On September 16, 2021, the tree was threatened by the KNP Complex Fire in Sequoia National Park. Park and firefighting personnel wrapped the tree's base in a protective foil usually used on structures in case the wildfire approached the General Sherman Treewhich, in the end, was left unharmed.

==Dimensions==
While it is the largest tree known, the General Sherman tree is neither the tallest known living tree on Earth (that distinction belongs to Hyperion, a coast redwood), nor is it the widest (both the largest cypress and largest baobab have a greater diameter), nor is it the oldest known living tree on Earth (that distinction belonged to Prometheus, a Great Basin bristlecone pine, until it was cut down in 1964). With a height of 83.8 m, a diameter of 7.7 m, an estimated bole volume of 1487 m3, and an estimated age of 2,300–2,700 years, it is nevertheless among the tallest, widest, and longest-lived of all trees on the planet.

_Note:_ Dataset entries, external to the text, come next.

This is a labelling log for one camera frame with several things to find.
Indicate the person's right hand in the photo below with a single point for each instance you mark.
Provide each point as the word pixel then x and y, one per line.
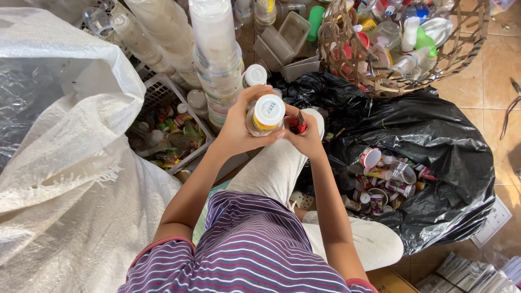
pixel 307 140

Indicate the person's left hand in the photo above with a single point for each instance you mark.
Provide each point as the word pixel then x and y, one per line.
pixel 234 128

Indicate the clear bottle with yellow label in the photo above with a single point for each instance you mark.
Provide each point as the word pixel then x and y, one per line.
pixel 265 116

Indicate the white trousers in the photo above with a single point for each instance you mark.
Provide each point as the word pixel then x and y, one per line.
pixel 281 162

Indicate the white-capped plastic bottle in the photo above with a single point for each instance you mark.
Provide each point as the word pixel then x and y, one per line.
pixel 254 75

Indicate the white perforated slipper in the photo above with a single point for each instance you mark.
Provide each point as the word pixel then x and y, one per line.
pixel 303 200

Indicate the white plastic crate of bottles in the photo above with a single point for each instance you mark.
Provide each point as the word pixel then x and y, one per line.
pixel 171 130

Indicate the tall stack of clear cups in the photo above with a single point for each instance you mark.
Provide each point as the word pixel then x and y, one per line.
pixel 217 65

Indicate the stack of clear plastic trays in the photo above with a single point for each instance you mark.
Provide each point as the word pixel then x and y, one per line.
pixel 287 47

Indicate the black bag of torn labels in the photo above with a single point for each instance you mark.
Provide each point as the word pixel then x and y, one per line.
pixel 411 158

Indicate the slanted stack of clear cups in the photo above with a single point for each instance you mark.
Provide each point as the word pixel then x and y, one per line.
pixel 165 32

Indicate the green plastic cup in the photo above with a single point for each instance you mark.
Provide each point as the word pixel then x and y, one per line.
pixel 314 22

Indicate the striped purple shirt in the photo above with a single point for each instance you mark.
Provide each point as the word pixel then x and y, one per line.
pixel 244 252

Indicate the thin stack of clear cups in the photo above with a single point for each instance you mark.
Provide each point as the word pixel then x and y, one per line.
pixel 140 42

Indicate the woven bamboo basket of plastics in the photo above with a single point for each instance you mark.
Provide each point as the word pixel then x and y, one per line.
pixel 395 44

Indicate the brown cardboard box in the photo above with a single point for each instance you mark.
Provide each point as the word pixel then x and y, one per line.
pixel 388 283

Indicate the white woven sack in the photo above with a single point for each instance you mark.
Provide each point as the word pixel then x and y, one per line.
pixel 69 171

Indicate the white printed paper sheet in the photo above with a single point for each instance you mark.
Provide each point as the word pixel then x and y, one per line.
pixel 492 222

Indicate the clear plastic sheet bag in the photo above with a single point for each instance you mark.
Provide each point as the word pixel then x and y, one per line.
pixel 28 101

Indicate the pile of newspapers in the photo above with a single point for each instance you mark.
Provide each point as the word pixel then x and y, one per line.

While General Sherman is the largest living tree, it is not the largest historically recorded tree. The Crannell Creek Giant, a coast redwood (Sequoia sempervirens) cut down in the mid-1940s near Trinidad, California, is estimated to have been 15-25% larger than the General Sherman Tree by volume. Similarly, the Mother of the Forest, another giant sequoia, may have historically been larger than General Sherman. Two other historical and exceedingly enormous giant sequoias, the Discovery Tree with a near-30 m circumference, and especially the long-fallen "Father of the Forest" from Calaveras Grove, reportedly 435 ft high and 110 ft in circumference, are widely considered to have once been larger than General Sherman. In addition, the Burnt Monarch from Big Stump Grove had a much larger base than General Sherman and could have easily been larger as well.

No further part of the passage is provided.